Young Adult Male Wistar rat (210–230 g), from the animal house of Faculty of Sciences, University Mohammed V; Morocco were kept in plastic cages in environmental conditions (22°C –24°C, 12 h: 12 h dark/light cycle) with frequent air changes and allowed to drink water ad libitum and standard pellet diet. They were deprived of food 16–18 h prior the experiments. An adaptation period of 2 weeks was allowed before each experiment.
Toxicological evaluationin vivo of the aqueous extract of Artemisia herba-alba
Acute toxicity and lethal dose 50 assay
The assessment of acute toxicity was performed according to the World Health Organization (2000) and the Organization of Economic Co-operation and Development guideline for testing of chemicals 420 (OECD 2001).

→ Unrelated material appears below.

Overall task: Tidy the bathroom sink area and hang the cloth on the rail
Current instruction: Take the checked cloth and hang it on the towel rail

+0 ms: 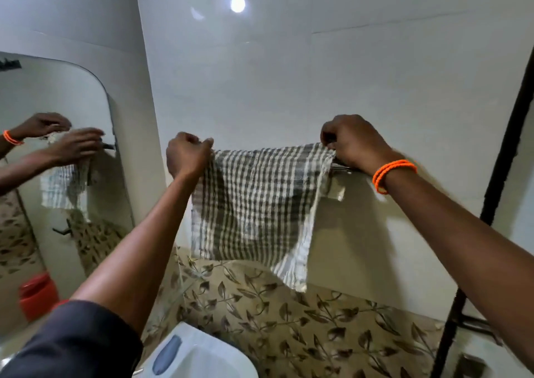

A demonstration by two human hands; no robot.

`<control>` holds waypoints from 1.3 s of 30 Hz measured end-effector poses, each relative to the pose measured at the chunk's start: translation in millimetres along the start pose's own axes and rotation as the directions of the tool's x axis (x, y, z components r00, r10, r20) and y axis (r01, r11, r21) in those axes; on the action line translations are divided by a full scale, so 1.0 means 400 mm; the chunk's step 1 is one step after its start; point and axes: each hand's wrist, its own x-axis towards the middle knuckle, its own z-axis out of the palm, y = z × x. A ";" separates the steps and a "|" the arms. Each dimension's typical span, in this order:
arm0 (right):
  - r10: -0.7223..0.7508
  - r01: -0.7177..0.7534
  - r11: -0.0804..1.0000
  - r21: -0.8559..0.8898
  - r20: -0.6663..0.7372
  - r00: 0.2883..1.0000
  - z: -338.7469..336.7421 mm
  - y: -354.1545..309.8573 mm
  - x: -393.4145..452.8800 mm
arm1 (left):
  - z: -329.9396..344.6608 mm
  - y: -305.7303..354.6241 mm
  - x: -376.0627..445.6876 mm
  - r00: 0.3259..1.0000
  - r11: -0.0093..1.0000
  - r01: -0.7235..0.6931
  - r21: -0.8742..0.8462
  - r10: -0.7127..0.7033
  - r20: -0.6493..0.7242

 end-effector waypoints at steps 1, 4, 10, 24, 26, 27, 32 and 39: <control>0.000 -0.007 0.998 -0.068 -0.099 0.995 0.008 -0.014 -0.010 | 0.002 0.011 -0.011 0.994 0.991 -0.076 0.112 0.084 -0.071; -0.035 0.033 0.999 -0.010 -0.313 0.949 0.035 -0.067 -0.044 | 0.022 0.003 -0.034 0.891 0.883 -0.437 0.172 0.451 -0.055; -0.034 0.030 0.999 -0.041 -0.099 0.995 0.091 -0.080 -0.071 | 0.041 -0.026 -0.044 0.778 0.737 -0.628 0.249 0.604 0.174; 0.025 -0.033 0.997 -0.071 -0.108 0.994 0.064 -0.062 -0.001 | -0.001 -0.078 -0.054 0.871 0.815 -0.491 0.308 0.468 0.151; -0.082 0.061 0.995 -0.080 -0.301 0.950 0.074 -0.115 -0.020 | -0.001 -0.081 -0.068 0.849 0.796 -0.527 0.298 0.510 0.139; -0.131 0.110 0.991 -0.079 -0.353 0.926 0.082 -0.153 -0.028 | 0.001 -0.081 -0.073 0.828 0.769 -0.559 0.310 0.538 0.159; -0.278 0.316 0.947 0.053 -0.356 0.892 0.157 -0.319 -0.072 | 0.012 -0.037 -0.054 0.816 0.742 -0.574 0.348 0.481 0.321; -0.289 0.375 0.860 0.345 -0.278 0.916 0.332 -0.403 -0.129 | -0.037 -0.157 -0.169 0.923 0.880 -0.373 0.294 0.383 0.026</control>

Rats were divided into 2 lots as follows: Lot 1 (4 rats): “Rats Controls”' received by gastric gavages 1 ml of distilled water for 14 days and Lot 2 (4 rats): “Treated rats” received by gastric gavages 1 ml of the AHA aqueous extract at a single dose of 1, 2, 3, 4 or 5 g/kg.
The animals were then placed in individual cages for observation. These observations concerned the behavior and general condition of the animals and the batch mortality during the 14 days after administration for the acute toxicity assay and the first 72 h to determine the lethal dose (LD50); the amount of a drug or extracts given at once which causes the death of 50% population of test animals. Body weight was measured before and after administration on days 4, 7, 10 and 14. At the end of the 14th day treatment period, the rats were anaesthetized; a cardiac puncture was performed to collect blood for biochemical evaluations, and organs for histopathology assay.

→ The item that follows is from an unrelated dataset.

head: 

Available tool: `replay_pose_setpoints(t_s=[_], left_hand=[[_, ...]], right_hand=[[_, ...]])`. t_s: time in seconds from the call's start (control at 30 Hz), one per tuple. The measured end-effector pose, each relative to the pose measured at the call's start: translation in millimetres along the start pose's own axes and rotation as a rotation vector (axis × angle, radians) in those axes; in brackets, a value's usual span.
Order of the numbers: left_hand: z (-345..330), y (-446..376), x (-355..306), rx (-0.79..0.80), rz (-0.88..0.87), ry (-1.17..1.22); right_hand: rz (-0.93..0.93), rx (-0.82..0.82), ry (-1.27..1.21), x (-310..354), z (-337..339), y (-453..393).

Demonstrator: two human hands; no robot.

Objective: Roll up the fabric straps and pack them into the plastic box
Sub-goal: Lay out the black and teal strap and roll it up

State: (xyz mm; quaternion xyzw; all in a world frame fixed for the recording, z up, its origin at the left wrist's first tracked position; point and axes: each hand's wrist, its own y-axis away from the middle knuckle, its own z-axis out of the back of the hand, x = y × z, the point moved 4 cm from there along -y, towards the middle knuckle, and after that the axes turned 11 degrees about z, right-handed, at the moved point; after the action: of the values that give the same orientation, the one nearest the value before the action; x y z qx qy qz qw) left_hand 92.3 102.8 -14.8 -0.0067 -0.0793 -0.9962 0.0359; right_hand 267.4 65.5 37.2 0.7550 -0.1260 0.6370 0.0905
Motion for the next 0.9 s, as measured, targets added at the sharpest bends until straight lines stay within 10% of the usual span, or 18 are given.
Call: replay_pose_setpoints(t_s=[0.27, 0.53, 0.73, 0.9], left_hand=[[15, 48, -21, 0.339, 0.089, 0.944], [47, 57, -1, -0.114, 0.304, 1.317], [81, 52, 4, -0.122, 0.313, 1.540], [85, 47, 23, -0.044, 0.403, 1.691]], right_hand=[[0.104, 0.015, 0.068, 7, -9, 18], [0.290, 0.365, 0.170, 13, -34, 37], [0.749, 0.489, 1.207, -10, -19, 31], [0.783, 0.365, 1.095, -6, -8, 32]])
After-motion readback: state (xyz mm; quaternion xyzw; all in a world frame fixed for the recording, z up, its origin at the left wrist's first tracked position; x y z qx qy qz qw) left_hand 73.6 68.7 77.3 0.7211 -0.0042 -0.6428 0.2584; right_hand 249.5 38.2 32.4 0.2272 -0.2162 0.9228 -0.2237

Sub-chronicle toxicity assay
The rats were divided into 6 groups (4/group) in separate cages during the study. The aqueous extract was given daily by gavages (1 ml) at doses of 1, 2, 3, 4 or 5 g/kg body weight for 6 weeks. The control group received the vehicle only. The general animal behavior, food and water intake and clinical signs of toxicity observed continuously for 1 h after oral intake treatment, then intermittently for 4 h, and thereafter over a period of 24 h. Body weight has been recorded every 7 days. At the end of the treatment period, the rats were anaesthetized; a cardiac puncture was performed to collect blood for biochemical evaluations, and organs for histopathology assay.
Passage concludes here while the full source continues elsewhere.